Written by Maura A
Before I left for the Motherhouse of the Dominican Sisters of St. Cecelia, I was talking to a friend who was going on a men’s seminary trip that same weekend. We were both talking about how we were excited for the spiritual adventure ahead. He said something to me that I would remember for the rest of the trip and after it. I told him that I was going to visit the Motherhouse of the Nashville Dominicans, and he smiled and said, “Into great silence.”
“Into great silence.”
I have absolutely no idea where he got that phrase- maybe it was from a book, or a priest’s homily, or simply from his own reflections on monastic life. That phrase resonated within my mind. Each time I repeated it in my head, the words felt like the equivalent of a bell ringing within my mind- clear and distinct. That phrase would form the framework for my time at the Motherhouse.
I have so many fond memories of my time at the Motherhouse. It was a weekend spent with a wonderful group of friends, the amazing Sisters, and God. When I think of the Motherhouse, I think of white marble friezes, light pouring in through tall glass windows, laughter at dinnertime, and His presence. When I first walked through the large wooden doors of the Motherhouse, my friends and I dropped off our phones in a phone basket at the front and followed one of the Sisters, who was going to show us to our rooms. While we were on the way, she stopped and suddenly said “Wait- we have to see Him first!” She led us into the chapel- which was indescribably beautiful and wonderfully silent. I remember standing in there with her and my friends. It was the most silent place that I have ever been in. As I looked around at the tall white curved ceiling, I became aware that I was in the presence of God- omnipresent, vast, and powerful. In that chapel, I felt that His presence was boundless, all-knowing, and all-present. After a few minutes, the Sister opened the doors to the chapel and we left the chapel and went off to our rooms.
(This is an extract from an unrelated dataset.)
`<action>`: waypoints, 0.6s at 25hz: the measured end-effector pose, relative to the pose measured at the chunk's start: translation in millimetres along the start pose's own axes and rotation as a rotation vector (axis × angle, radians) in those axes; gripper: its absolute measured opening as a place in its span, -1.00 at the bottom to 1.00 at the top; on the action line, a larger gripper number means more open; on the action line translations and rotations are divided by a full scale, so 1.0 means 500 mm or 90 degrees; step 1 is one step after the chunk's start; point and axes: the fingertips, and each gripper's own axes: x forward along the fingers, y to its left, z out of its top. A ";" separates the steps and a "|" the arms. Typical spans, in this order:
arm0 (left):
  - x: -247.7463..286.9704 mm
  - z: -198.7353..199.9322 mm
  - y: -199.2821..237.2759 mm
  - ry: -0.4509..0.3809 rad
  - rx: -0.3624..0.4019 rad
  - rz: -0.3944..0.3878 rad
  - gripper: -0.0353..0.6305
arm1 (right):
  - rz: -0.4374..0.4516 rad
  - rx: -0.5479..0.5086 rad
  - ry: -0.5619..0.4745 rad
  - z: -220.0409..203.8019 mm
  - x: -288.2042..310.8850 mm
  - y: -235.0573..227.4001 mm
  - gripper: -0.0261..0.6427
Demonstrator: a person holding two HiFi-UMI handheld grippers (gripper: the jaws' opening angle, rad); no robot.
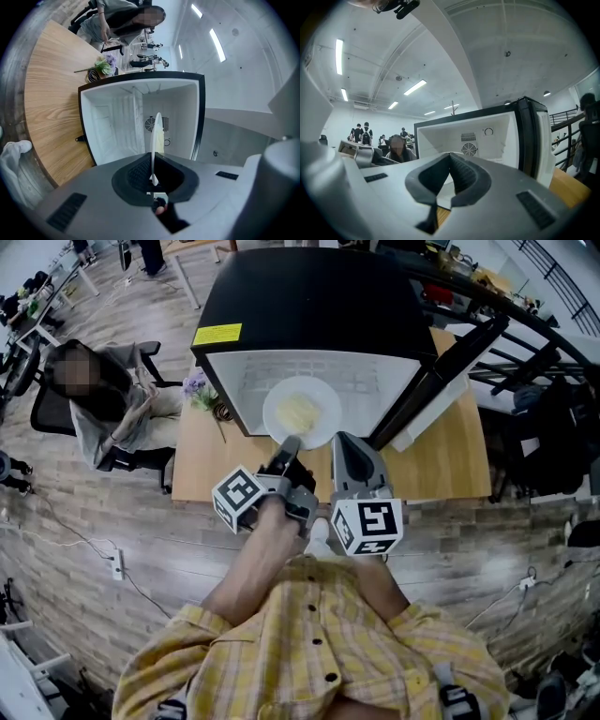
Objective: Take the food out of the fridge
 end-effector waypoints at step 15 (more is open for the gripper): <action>-0.050 -0.004 -0.010 0.004 0.001 -0.011 -0.85 | -0.014 -0.016 0.009 -0.013 -0.037 0.033 -0.90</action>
Each day, we would rise for morning prayer and Mass. Then, it was breakfast time. We each had chores to do each day as well- whether that was prep or cleanup after meals. We would listen to talks by another Dominican priest on different virtues. About one hour would be in the schedule for free time, where we could explore the Motherhouse, pray, go to the chapel, or talk to the Sisters.
The Motherhouse certainly was vast. I remember frequently getting lost among the many hallways, corridors, and staircases. Whenever a Sister would walk by, I would smile and pretend as if I wasn’t lost- I would forge on ahead as if I knew exactly where I was going. After a few frantic prayers to my favorite saint, I would end up in a place that I recognized and was able to find my way from there.
At night, there was a period of silence that lasted until morning prayer. It was called the ‘Grand Silence’. That was quite an adjustment for me, because at night I would usually talk to my friends. I tried to keep the silence, as did my retreat-mates. Occasionally, the silence was broken by the loud buzz of my electric toothbrush. I never noticed that it was so loud!
Towards the end of the retreat, I felt like I had bonded with the girls that I went with. We were all different, individual people who had varying interests and friend groups. At that point in all of our lives, we happened to be thrown in a car that careened up the winding mountain roads of Tennessee. By praying, laughing, and being silent together, I felt like I had grown closer to each girl that was in my group. As I was reflecting on this during the trip back to Raleigh, I was wondering why we all felt like we had become better friends. I came to the conclusion that it was because of the atmosphere of prayer, silence, and community that was fostered in the Motherhouse.
Oddly enough, silence was what brought us closer together. Not just silence that comes from the absence of sound, but the silence of the things of the world. By taking a short break from our busy lives, and coming to rest with the Lord, we silenced the things of the world in order to hear His voice. The world is a noisy place, full of confusing paths and empty promises. Please silence the world, and listen to Him.